▶ **WHAT YOU WILL DO**:
Only the lines below, from the one with "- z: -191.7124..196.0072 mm" through the one with "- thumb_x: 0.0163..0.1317", are to be written out, exactly.

▶ **TASK INPUTS**:

================================

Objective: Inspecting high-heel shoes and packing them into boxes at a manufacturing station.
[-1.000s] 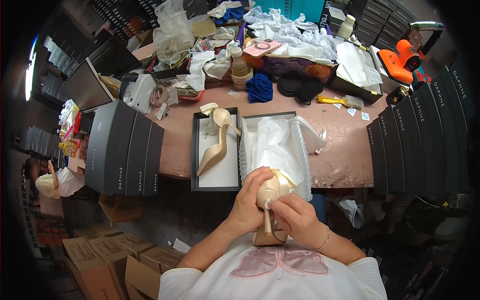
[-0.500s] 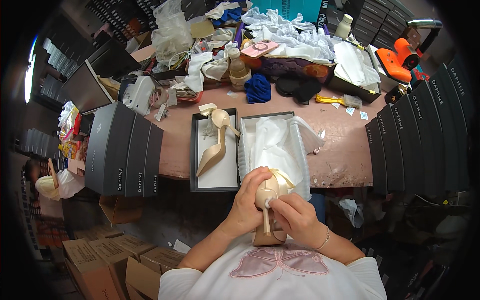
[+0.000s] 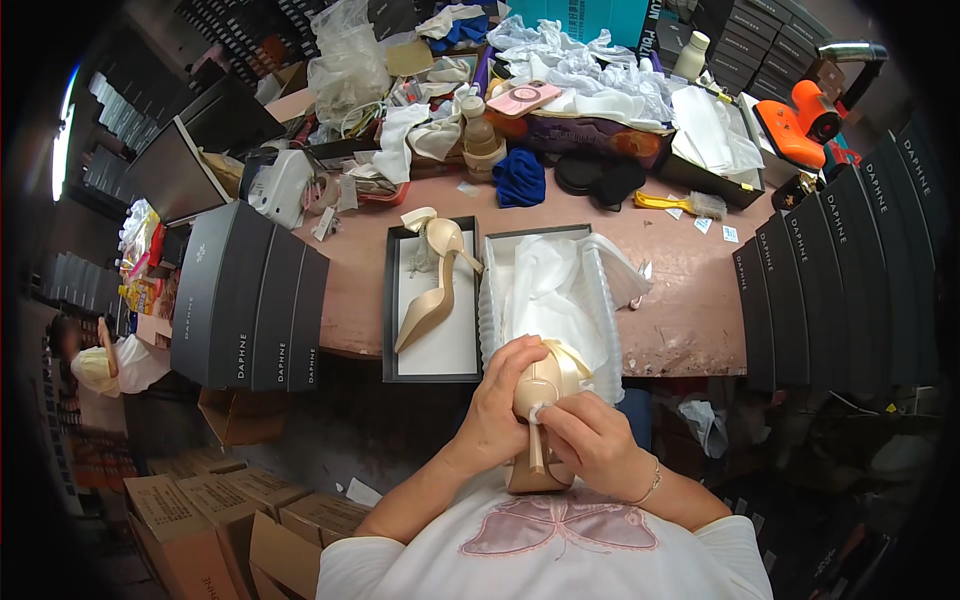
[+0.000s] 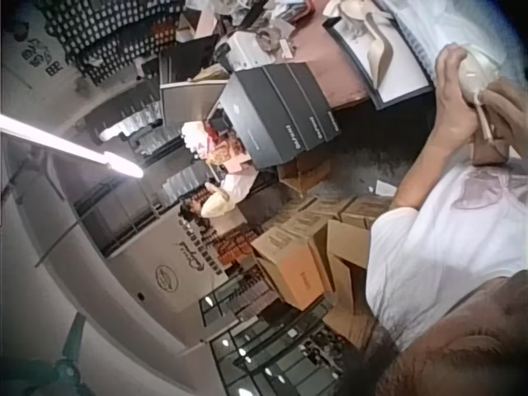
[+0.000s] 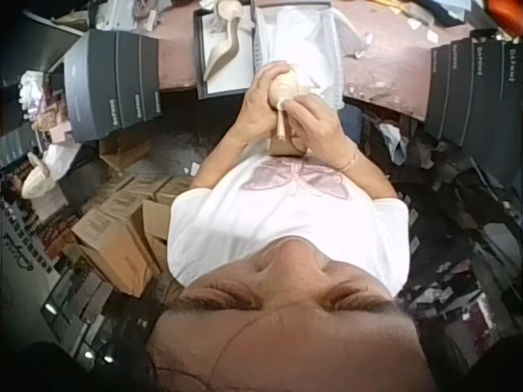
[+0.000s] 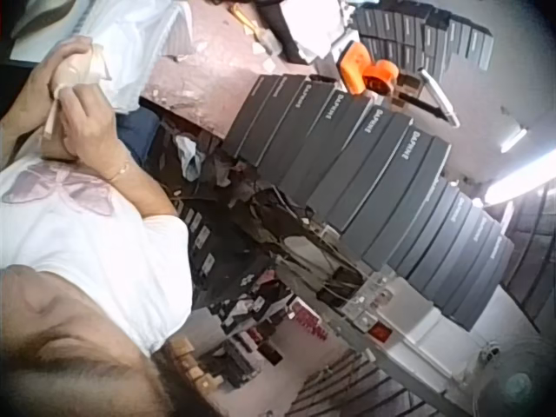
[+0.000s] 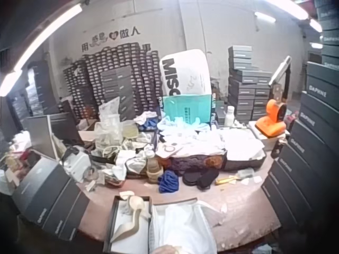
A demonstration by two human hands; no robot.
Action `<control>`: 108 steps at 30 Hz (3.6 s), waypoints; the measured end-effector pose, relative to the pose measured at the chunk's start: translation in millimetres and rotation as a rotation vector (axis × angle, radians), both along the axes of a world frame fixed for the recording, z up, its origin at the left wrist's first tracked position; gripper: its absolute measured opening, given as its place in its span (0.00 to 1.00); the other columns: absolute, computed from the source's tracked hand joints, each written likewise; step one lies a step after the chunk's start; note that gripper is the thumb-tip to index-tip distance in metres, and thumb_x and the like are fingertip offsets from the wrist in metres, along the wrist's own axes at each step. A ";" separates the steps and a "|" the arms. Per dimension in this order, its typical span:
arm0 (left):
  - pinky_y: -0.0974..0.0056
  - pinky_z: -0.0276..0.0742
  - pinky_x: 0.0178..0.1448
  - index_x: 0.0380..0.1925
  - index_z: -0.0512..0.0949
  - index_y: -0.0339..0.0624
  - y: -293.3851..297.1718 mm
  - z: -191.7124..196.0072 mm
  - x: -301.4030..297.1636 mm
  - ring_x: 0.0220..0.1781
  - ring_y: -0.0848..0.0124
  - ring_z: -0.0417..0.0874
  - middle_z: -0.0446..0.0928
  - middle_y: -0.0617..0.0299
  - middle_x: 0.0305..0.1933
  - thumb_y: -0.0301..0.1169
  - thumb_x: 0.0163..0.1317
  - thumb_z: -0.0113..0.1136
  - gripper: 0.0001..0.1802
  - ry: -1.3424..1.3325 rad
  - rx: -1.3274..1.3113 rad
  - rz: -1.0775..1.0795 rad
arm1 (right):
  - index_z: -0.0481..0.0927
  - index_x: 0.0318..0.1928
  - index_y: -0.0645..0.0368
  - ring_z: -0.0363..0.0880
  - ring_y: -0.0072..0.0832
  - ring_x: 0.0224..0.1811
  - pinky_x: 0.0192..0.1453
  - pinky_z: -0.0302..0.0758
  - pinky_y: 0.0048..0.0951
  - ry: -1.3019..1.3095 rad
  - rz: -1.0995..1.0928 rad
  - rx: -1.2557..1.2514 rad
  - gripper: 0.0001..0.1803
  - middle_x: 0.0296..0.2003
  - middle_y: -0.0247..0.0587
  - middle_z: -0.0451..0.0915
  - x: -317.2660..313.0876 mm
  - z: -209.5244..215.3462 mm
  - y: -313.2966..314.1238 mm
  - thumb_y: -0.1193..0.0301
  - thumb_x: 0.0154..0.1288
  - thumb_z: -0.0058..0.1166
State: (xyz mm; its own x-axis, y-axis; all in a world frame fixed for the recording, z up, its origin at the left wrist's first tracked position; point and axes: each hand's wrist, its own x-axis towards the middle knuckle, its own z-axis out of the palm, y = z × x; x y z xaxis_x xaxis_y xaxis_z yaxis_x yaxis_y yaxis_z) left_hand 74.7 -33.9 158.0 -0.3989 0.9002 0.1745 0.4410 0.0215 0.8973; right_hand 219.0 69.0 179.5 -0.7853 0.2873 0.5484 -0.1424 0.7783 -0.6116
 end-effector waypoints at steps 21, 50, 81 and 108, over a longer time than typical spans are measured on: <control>0.56 0.69 0.71 0.61 0.68 0.45 2.8 0.5 1.1 0.69 0.52 0.70 0.67 0.48 0.67 0.22 0.39 0.78 0.44 0.012 -0.006 -0.009 | 0.80 0.48 0.67 0.79 0.34 0.32 0.33 0.78 0.31 -0.002 -0.016 0.019 0.23 0.35 0.42 0.77 -1.8 2.9 3.5 0.82 0.48 0.64; 0.56 0.69 0.70 0.60 0.68 0.45 4.0 2.8 -1.3 0.68 0.51 0.71 0.67 0.49 0.67 0.23 0.37 0.79 0.46 0.003 -0.004 -0.018 | 0.79 0.48 0.66 0.78 0.33 0.31 0.32 0.77 0.31 0.033 0.010 0.049 0.24 0.36 0.42 0.77 -3.1 -0.9 11.3 0.81 0.45 0.65; 0.55 0.70 0.67 0.57 0.73 0.40 -10.7 -51.4 14.6 0.62 0.53 0.75 0.75 0.50 0.57 0.43 0.43 0.75 0.40 -0.354 -0.377 -0.956 | 0.84 0.40 0.62 0.81 0.30 0.34 0.38 0.76 0.28 -0.343 -0.034 -0.747 0.09 0.33 0.41 0.81 103.7 -38.4 -21.2 0.78 0.58 0.63; 0.59 0.74 0.58 0.56 0.73 0.40 -8.7 -62.7 22.9 0.54 0.57 0.79 0.77 0.51 0.51 0.38 0.41 0.74 0.38 -0.500 -0.482 -0.970 | 0.83 0.44 0.61 0.82 0.36 0.34 0.35 0.79 0.32 -0.194 0.117 -0.342 0.15 0.35 0.41 0.80 93.9 -60.0 -43.4 0.77 0.55 0.68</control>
State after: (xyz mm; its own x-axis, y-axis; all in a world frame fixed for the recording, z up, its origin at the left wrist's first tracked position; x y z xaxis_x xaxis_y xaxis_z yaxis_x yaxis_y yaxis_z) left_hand 97.5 -42.6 95.3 0.5568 0.7936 -0.2453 0.0631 0.2540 0.9651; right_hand 312.9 25.6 119.6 -0.9031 0.3298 0.2751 -0.0745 0.5106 -0.8566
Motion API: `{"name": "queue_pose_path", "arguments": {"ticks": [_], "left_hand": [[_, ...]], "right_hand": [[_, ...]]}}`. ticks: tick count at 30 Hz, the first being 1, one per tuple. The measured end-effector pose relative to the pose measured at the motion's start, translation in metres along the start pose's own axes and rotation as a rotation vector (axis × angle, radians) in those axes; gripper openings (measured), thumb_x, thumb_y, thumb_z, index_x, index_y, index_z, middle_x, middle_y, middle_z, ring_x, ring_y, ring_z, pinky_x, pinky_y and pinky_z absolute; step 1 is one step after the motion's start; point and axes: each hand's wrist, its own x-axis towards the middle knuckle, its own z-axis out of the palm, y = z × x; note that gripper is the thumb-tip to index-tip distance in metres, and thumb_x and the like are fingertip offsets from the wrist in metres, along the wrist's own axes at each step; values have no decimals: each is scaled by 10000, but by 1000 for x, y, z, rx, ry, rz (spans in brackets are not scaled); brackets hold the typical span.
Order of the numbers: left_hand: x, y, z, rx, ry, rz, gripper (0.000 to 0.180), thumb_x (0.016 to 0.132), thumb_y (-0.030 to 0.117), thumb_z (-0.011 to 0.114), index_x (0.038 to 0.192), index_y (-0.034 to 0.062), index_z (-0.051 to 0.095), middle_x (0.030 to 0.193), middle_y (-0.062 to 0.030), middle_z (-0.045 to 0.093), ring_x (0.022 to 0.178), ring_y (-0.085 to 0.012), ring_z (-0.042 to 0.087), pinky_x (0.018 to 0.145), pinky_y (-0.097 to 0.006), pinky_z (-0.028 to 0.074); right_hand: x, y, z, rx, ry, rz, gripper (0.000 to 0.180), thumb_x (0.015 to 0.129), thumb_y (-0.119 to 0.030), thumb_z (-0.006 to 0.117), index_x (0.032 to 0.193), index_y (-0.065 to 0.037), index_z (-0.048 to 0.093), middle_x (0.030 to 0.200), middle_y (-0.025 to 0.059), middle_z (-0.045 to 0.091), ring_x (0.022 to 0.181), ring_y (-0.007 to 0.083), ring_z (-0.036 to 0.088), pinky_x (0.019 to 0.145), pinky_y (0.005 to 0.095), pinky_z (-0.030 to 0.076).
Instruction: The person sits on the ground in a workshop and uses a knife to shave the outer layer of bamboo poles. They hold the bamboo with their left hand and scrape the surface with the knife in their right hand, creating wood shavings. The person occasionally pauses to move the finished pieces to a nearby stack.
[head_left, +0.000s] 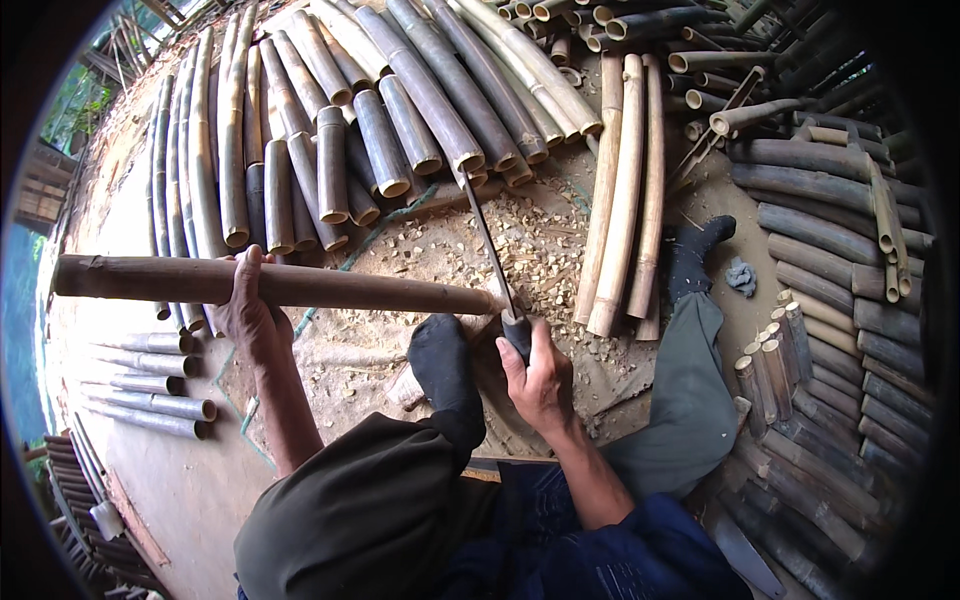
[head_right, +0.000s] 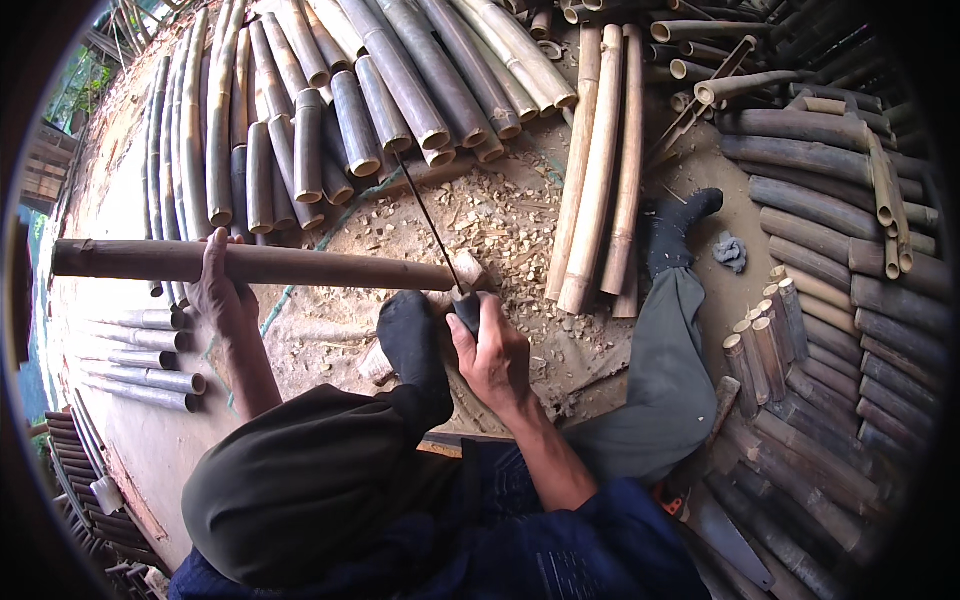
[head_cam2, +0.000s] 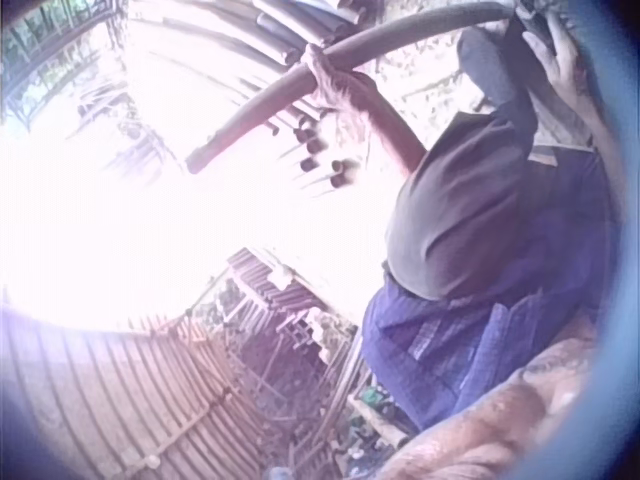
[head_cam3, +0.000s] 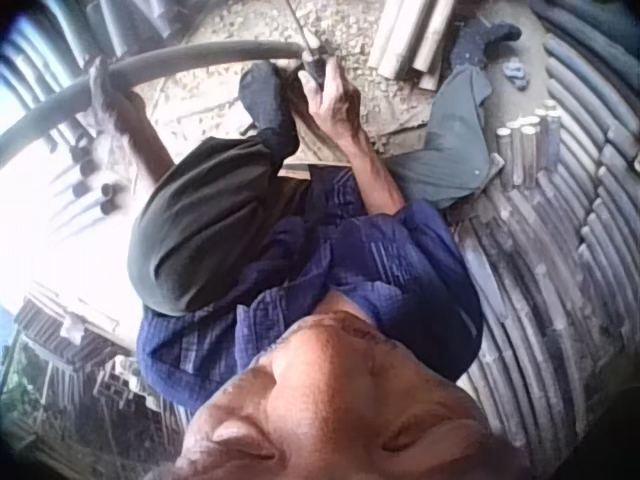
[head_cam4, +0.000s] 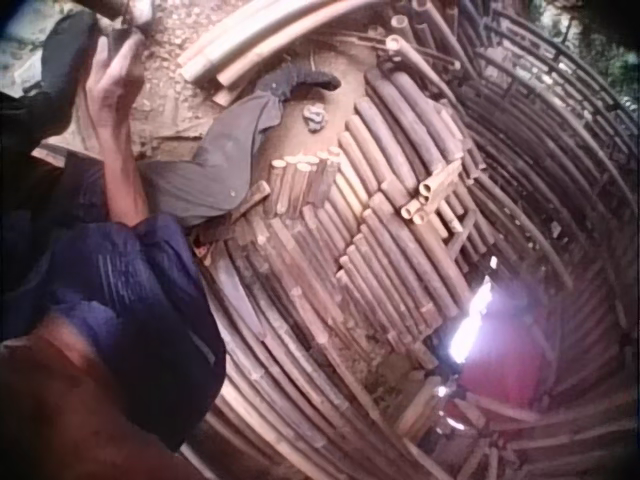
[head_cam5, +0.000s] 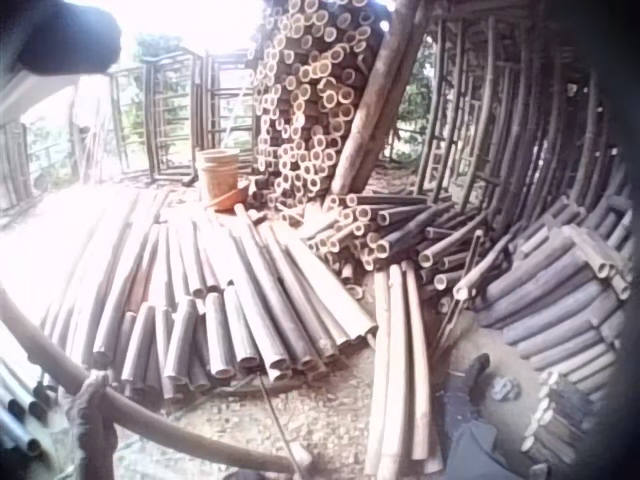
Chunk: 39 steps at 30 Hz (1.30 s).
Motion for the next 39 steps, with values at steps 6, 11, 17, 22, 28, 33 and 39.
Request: {"name": "queue_pose_path", "arguments": {"ticks": [6, 11, 17, 22, 28, 33, 39], "left_hand": [[1, 7, 11, -78, -123, -24, 399, 824, -54, 808, 1138, 9, 571, 954, -91, 671, 856, -213, 698, 863, -366, 589], [2, 13, -6, -77, -242, -65, 409, 843, -58, 769, 1174, 21, 542, 1005, -101, 651, 900, -238, 690, 912, -397, 578], [-4, 21, 10, -155, -380, -71, 432, 866, -23, 755, 1226, 29, 522, 1002, -96, 630, 954, -223, 658, 951, -435, 579], [-2, 5, -5, -114, 76, -95, 484, 847, 55, 849, 1204, 20, 525, 924, -93, 640, 874, -212, 680, 874, -447, 626], [-8, 5, 12, -38, 18, -35, 426, 843, 21, 843, 1148, 5, 547, 974, -101, 648, 838, -228, 708, 832, -377, 626], [-3, 9, 11, -38, -52, -59, 442, 837, 9, 836, 1167, 11, 542, 1007, -97, 638, 856, -218, 704, 872, -386, 618], [-7, 11, 6, -18, -135, -43, 393, 873, 40, 792, 1174, -22, 547, 1018, -109, 627, 912, -231, 701, 952, -398, 601]], "right_hand": [[0, 77, 28, -275, -233, 230, 319, 1006, -289, 638, 1076, -8, 503, 806, 288, 686, 775, 486, 700, 642, 556, 549], [-3, 20, 4, -21, -53, 47, 334, 1010, -308, 644, 1078, -14, 500, 796, 257, 676, 744, 469, 695, 622, 530, 535], [0, 83, 32, -352, -256, 217, 346, 1009, -314, 625, 1086, -7, 484, 824, 297, 692, 763, 493, 698, 637, 578, 546], [3, 26, 6, -111, -189, 168, 355, 1017, -341, 621, 1057, -13, 490, 792, 292, 676, 773, 495, 690, 657, 559, 536], [-8, 41, 19, -145, -79, 91, 329, 1016, -314, 625, 1058, -19, 486, 778, 276, 677, 722, 478, 691, 612, 539, 547], [-4, 68, 22, -222, -223, 241, 338, 994, -307, 660, 1083, -8, 531, 861, 278, 706, 777, 475, 711, 629, 531, 559], [-11, 26, 5, 53, 90, -57, 324, 999, -301, 668, 1074, -13, 541, 778, 236, 668, 735, 460, 700, 614, 508, 543]]}}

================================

▶ **REPLY TO THE EXERCISE**:
  - z: -191.7124..196.0072 mm
  - x: -301.4030..297.1636 mm
  - ring_x: 0.0220..0.1781
  - ring_y: -0.0848..0.0124
  - ring_z: -0.0417..0.0874
  - middle_z: -0.0446..0.0928
  - middle_y: -0.0617..0.0299
  - middle_x: 0.0305..0.1933
  - thumb_y: -0.0301..0.1169
  - thumb_x: 0.0163..0.1317

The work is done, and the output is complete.